La fortune d’une matrone romaine
Aelia, fille de Lucius, a laissé un patrimoine de 250 000 sesterces. C’est gravé fièrement sur sa tombe en lettres de marbre. Avec cette somme, on pouvait acheter une belle maison de ville à Rome.
Femmes et richesse, légalement
Les femmes romaines—si elles étaient libérées de la tutelle de leur père (par un mariage « sine manu » ou en survivant à leur père)—pouvaient posséder, hériter et même léguer des biens. Les codes juridiques montrent des femmes riches bataillant au tribunal, accordant des prêts, achetant des terres.

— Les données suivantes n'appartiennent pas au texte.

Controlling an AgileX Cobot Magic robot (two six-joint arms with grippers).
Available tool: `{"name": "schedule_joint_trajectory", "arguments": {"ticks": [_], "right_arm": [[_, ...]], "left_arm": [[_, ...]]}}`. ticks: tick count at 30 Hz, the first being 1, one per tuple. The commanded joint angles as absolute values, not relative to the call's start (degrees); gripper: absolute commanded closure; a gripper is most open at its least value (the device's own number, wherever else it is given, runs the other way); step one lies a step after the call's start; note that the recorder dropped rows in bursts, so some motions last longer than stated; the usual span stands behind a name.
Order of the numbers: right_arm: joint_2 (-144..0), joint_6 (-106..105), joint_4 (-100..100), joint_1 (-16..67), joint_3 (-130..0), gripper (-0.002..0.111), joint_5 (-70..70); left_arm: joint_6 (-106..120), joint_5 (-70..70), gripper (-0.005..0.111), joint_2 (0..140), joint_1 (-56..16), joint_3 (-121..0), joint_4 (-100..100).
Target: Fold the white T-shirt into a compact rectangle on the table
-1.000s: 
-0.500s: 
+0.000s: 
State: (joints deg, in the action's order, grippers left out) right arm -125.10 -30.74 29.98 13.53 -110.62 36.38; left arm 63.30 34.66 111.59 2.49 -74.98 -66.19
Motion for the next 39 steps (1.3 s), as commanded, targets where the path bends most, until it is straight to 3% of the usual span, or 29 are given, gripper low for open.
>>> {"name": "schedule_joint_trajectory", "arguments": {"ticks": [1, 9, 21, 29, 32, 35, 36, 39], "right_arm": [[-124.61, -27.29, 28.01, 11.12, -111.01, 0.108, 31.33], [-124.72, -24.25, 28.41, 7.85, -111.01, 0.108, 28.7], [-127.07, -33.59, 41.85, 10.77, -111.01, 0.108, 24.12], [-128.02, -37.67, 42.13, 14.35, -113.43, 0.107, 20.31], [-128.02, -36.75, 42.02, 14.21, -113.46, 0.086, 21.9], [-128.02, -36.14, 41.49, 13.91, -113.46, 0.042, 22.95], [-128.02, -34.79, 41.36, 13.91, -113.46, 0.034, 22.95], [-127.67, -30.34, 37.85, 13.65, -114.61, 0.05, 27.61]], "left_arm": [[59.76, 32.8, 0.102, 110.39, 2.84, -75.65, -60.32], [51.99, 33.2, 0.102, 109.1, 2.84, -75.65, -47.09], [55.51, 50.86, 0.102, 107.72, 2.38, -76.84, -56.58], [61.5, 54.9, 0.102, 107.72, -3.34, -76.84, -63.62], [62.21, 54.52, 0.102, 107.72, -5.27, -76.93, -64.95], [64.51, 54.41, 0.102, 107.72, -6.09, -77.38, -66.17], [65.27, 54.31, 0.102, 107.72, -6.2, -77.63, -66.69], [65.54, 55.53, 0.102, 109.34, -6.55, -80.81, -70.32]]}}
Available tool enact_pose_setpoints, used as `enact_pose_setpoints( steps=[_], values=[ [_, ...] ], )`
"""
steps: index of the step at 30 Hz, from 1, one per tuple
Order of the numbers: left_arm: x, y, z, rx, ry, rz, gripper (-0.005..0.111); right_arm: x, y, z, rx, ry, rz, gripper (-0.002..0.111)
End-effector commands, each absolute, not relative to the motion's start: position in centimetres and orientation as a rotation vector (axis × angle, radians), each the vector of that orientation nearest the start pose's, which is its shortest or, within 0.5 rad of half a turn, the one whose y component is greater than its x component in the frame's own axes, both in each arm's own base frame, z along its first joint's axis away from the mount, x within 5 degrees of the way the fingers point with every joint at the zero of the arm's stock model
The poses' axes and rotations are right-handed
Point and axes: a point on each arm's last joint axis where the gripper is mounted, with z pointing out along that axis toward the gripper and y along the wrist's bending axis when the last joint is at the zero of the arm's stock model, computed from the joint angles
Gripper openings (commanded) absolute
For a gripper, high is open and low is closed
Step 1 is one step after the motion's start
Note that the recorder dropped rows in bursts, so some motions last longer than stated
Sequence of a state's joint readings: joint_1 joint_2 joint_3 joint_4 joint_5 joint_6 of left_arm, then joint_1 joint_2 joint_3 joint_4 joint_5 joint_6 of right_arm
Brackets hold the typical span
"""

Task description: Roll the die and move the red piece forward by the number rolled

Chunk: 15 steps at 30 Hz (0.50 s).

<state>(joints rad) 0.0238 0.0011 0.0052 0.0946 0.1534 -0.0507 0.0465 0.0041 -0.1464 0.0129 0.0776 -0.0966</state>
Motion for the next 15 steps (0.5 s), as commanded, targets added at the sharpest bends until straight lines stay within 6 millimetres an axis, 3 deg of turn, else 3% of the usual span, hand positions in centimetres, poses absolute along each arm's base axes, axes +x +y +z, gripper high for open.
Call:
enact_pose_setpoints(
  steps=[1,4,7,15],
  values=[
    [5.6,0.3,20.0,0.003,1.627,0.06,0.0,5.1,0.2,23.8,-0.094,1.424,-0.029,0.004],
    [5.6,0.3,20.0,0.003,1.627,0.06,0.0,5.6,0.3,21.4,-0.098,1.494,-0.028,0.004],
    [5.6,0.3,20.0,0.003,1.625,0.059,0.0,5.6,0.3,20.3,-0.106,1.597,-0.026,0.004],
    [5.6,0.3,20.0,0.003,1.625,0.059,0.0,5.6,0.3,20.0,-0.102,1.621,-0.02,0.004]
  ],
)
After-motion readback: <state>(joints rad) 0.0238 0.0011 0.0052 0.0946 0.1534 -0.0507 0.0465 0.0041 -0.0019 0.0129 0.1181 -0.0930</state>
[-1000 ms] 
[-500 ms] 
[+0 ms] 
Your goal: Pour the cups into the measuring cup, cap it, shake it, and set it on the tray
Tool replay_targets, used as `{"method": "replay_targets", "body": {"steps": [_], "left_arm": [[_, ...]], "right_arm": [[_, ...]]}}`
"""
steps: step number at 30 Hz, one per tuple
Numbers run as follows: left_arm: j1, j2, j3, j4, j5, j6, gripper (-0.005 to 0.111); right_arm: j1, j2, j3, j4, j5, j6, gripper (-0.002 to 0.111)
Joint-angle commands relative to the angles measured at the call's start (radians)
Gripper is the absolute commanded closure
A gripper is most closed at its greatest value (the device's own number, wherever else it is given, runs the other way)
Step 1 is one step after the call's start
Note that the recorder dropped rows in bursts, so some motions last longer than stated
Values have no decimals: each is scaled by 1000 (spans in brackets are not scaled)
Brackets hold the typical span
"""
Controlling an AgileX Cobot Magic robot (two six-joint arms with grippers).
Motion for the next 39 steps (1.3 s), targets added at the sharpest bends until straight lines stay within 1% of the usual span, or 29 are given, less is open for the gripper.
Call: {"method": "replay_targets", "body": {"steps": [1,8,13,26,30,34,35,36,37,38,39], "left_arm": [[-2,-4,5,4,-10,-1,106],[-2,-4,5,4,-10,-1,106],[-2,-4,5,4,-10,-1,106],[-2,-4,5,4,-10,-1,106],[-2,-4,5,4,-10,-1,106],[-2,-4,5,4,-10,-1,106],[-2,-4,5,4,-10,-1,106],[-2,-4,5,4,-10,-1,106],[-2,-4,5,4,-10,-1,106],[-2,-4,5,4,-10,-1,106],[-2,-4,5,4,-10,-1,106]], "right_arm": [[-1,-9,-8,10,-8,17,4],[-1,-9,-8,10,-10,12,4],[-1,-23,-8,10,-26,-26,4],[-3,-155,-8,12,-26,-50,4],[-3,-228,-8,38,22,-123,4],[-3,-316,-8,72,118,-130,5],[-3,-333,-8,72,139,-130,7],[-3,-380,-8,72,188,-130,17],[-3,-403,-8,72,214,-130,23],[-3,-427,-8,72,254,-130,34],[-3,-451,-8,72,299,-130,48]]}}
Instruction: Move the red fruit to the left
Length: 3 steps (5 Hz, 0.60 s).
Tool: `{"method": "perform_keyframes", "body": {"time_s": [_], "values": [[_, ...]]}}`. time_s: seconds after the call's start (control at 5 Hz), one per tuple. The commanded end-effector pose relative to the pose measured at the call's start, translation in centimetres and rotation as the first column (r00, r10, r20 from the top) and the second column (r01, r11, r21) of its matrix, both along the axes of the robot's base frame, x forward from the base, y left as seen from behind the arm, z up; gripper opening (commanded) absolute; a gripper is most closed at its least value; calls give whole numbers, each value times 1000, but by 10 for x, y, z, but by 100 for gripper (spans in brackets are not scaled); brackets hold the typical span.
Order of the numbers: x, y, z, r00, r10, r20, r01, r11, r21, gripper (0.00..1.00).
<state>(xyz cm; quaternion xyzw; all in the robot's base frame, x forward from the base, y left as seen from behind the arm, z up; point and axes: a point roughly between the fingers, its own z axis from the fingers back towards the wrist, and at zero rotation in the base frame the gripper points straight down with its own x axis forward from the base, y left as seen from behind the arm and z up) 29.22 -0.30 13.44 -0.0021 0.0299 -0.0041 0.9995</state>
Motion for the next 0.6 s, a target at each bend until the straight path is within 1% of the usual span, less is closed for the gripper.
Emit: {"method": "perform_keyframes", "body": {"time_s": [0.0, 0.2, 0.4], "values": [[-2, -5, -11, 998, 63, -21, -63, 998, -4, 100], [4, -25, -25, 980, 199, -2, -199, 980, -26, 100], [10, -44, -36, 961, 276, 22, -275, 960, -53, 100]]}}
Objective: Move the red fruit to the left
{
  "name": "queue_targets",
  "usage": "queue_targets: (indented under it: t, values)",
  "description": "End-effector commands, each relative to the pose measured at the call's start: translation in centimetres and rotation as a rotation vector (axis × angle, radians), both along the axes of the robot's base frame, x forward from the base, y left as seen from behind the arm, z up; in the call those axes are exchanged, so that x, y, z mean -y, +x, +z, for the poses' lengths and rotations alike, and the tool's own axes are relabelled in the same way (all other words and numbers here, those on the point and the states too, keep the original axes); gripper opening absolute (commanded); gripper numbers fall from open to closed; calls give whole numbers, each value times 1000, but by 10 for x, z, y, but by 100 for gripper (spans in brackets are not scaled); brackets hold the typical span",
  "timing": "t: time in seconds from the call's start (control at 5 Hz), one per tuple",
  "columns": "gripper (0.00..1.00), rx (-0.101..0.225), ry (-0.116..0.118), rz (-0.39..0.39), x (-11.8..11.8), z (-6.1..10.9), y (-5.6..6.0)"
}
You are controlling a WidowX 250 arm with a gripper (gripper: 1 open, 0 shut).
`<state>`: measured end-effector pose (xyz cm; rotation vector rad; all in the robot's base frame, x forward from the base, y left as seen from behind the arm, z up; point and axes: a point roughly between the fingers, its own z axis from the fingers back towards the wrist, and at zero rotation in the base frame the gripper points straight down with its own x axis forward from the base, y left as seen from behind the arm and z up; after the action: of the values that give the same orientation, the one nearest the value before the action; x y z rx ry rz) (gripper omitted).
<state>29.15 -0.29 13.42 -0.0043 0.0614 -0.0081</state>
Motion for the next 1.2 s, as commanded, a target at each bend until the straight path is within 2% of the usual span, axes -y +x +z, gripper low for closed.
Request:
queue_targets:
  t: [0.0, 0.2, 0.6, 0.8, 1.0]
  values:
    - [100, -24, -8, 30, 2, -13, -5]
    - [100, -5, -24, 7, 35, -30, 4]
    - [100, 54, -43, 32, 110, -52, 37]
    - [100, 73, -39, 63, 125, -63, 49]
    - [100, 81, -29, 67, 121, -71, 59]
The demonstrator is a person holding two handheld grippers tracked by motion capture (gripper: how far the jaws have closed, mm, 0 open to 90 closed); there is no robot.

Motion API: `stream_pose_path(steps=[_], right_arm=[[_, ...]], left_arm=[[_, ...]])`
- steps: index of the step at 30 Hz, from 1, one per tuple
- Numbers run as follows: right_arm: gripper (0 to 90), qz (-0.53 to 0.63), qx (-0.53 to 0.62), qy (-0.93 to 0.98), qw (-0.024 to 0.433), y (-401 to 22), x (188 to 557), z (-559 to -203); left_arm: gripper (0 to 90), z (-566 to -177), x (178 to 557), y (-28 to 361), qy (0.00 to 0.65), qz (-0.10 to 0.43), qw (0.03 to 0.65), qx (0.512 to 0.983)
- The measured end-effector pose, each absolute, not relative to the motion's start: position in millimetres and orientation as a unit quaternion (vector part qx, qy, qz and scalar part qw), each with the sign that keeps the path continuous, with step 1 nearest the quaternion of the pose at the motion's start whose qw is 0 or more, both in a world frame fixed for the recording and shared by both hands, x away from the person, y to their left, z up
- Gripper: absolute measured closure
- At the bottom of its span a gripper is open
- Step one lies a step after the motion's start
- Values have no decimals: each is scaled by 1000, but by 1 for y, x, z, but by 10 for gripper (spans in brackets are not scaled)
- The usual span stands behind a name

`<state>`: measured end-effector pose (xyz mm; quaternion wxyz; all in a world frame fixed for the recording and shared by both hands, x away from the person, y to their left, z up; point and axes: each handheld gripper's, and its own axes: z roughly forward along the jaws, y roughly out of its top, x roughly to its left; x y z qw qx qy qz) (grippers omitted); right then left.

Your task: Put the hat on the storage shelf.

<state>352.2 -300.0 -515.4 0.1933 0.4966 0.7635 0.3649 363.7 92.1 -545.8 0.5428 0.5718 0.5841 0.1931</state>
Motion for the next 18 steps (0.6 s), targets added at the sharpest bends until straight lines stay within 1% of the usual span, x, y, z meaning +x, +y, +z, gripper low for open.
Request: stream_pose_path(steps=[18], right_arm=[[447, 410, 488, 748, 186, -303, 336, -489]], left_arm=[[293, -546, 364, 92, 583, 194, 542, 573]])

Malgré les clichés sur l’impuissance juridique des femmes, la loi romaine permettait aux femmes—surtout celles affranchies de l’autorité paternelle—de posséder, d’hériter et de gérer d’importants biens. Les inscriptions funéraires racontent des femmes ayant laissé des fortunes, et les textes juridiques débattent de cas de grandes propriétaires. Leur pouvoir financier, rare dans l’Antiquité, a vraiment compté dans l’économie romaine.